Wednesday, February 13, 2008

It's a Daily Struggle

Life is pretty hard right now. When Justin was in Singapore last, I realized that I was suffering from postpartum depression and needed to get some help, which is what I've done and am continuing to do. I don't think anyone was surprised by this news, especially my mother and sister who both had been thinking I had PPD but didn't know how to tell me. It's hard to tell someone you think they are suffering from depression. I really had been watching myself for the signs because, as my counselor says, I'm a pretty self-aware person, but I really thought I was just sleep-deprived. "If I could just get some sleep, everything would be better," I kept telling myself. (I am sleep-deprived, but it's much more than that!)

But when I really began to look at my life over the past few months, I began to realize that I had emotionally checked out a lot of the time and become pretty irritable the rest of the time. I was (and still am) having a hard time concentrating on things and getting my brain to focus. Taking the boys anywhere seemed like a monumental task.

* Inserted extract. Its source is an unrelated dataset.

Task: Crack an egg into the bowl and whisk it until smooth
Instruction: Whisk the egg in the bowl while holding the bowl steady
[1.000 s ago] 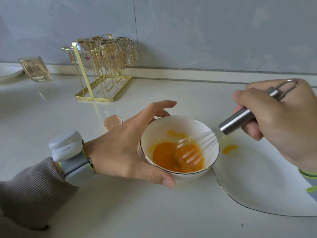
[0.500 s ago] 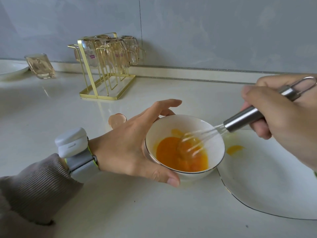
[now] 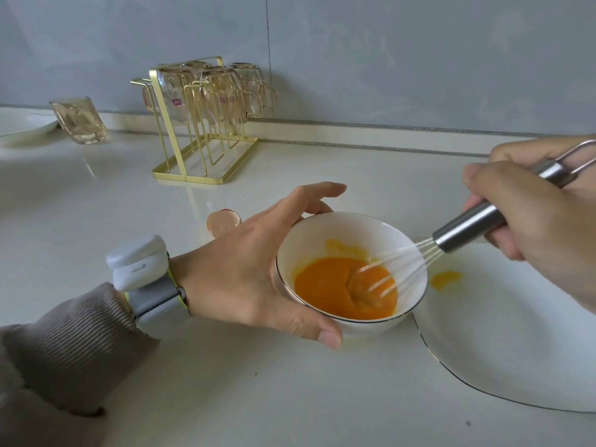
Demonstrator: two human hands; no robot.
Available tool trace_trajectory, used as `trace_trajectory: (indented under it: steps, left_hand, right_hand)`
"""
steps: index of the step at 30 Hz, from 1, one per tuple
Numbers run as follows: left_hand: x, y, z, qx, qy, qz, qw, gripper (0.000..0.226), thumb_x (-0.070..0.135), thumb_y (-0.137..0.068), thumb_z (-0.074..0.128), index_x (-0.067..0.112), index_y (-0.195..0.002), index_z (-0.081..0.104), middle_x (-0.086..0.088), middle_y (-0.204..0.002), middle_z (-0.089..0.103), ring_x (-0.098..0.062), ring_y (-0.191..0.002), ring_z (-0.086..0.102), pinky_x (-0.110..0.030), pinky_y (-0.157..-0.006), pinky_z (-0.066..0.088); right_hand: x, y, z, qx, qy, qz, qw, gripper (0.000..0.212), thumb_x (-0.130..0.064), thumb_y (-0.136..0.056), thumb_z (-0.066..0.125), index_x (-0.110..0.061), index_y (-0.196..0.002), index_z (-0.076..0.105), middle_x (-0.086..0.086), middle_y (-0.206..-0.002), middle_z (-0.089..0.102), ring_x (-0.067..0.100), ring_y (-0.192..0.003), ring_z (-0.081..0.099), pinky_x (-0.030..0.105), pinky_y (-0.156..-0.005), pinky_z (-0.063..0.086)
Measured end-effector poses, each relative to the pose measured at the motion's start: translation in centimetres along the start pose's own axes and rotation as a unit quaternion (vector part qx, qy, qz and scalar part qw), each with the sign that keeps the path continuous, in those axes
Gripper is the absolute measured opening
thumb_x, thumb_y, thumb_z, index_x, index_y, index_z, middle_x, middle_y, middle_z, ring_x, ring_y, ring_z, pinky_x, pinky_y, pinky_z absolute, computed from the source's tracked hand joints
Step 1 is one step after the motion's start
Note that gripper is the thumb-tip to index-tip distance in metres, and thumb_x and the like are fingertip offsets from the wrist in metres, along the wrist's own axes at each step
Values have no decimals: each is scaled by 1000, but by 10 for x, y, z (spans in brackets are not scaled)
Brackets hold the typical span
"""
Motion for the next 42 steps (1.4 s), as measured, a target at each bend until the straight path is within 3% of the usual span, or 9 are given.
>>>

And Caleb started getting very irritable and angry with me...mirroring his mother's behavior back to her!

So, in the interest of honesty and in order to preserve these memories, good, bad, or indifferent, I'm sharing this with all of you. That's why I haven't been around much lately. I've had to take a step back. Most of the time I don't have the energy or care to be at the computer. And I've had to stop reading a lot of the blogs I used to read because I have a severe case of "I don't measure up to other people's expectations" syndrome. I've had to take a hard look at myself and what I expect. My expectations for myself have been completely out-of-whack.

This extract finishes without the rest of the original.